## [Task details]
Every line with the word "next" in it should be extracted from the data that follows.

** Opening Working data block **

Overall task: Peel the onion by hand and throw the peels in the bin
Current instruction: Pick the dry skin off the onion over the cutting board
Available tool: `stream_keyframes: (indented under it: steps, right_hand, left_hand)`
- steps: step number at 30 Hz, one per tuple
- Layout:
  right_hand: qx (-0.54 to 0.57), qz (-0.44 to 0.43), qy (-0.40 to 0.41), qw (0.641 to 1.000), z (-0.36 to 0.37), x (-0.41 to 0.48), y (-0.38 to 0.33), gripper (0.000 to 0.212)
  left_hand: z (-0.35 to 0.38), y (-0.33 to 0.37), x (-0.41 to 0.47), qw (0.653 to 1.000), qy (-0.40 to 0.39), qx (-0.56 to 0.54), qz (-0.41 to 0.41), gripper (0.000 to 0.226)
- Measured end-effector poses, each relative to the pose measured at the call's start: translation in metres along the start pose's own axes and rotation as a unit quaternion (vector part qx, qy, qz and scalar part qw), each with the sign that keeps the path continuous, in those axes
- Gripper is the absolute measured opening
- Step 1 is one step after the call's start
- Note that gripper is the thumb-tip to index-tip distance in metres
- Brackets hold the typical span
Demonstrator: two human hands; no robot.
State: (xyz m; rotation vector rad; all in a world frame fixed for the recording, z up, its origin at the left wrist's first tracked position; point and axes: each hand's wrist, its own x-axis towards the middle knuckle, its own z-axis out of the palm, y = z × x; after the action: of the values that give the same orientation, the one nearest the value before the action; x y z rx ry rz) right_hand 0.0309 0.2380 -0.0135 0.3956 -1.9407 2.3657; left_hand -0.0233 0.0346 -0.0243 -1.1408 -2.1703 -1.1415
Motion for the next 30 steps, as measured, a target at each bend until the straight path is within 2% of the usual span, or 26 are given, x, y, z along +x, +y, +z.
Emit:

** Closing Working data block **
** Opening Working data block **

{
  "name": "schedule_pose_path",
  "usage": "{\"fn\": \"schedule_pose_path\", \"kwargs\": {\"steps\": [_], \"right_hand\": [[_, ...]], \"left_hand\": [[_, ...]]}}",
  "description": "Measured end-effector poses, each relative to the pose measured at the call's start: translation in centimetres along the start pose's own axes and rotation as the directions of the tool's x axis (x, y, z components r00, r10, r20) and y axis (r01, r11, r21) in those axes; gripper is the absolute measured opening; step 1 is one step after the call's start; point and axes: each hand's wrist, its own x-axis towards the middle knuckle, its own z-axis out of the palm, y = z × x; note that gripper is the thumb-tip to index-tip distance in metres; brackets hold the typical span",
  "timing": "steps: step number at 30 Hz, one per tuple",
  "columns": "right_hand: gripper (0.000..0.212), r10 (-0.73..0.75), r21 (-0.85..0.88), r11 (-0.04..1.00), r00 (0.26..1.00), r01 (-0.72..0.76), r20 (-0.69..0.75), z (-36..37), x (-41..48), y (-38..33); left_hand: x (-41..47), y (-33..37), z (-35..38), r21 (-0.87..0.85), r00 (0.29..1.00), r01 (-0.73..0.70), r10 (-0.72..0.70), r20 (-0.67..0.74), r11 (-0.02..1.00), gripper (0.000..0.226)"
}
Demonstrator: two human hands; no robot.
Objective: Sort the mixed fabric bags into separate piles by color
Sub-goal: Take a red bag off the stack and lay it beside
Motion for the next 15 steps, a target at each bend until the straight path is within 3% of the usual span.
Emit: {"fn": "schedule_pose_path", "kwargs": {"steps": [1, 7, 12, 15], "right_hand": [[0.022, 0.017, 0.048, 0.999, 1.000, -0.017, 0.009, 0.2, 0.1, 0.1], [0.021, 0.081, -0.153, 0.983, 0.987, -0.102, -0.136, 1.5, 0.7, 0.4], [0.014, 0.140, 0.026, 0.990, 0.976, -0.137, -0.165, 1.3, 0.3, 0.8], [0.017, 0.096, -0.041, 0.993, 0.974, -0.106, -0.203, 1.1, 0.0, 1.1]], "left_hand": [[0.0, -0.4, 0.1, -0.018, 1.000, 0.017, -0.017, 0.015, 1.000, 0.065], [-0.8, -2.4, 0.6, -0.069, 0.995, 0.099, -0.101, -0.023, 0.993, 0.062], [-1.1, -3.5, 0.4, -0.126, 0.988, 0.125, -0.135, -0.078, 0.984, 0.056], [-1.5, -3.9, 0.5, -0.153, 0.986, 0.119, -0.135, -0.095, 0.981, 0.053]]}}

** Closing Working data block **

## [Result of the task]
Motion for the next 30 steps, as measured, a target at each bend until the straight path is within 2% of the usual span, or 26 are given, x, y, z along +x, +y, +z.
Motion for the next 15 steps, a target at each bend until the straight path is within 3% of the usual span.

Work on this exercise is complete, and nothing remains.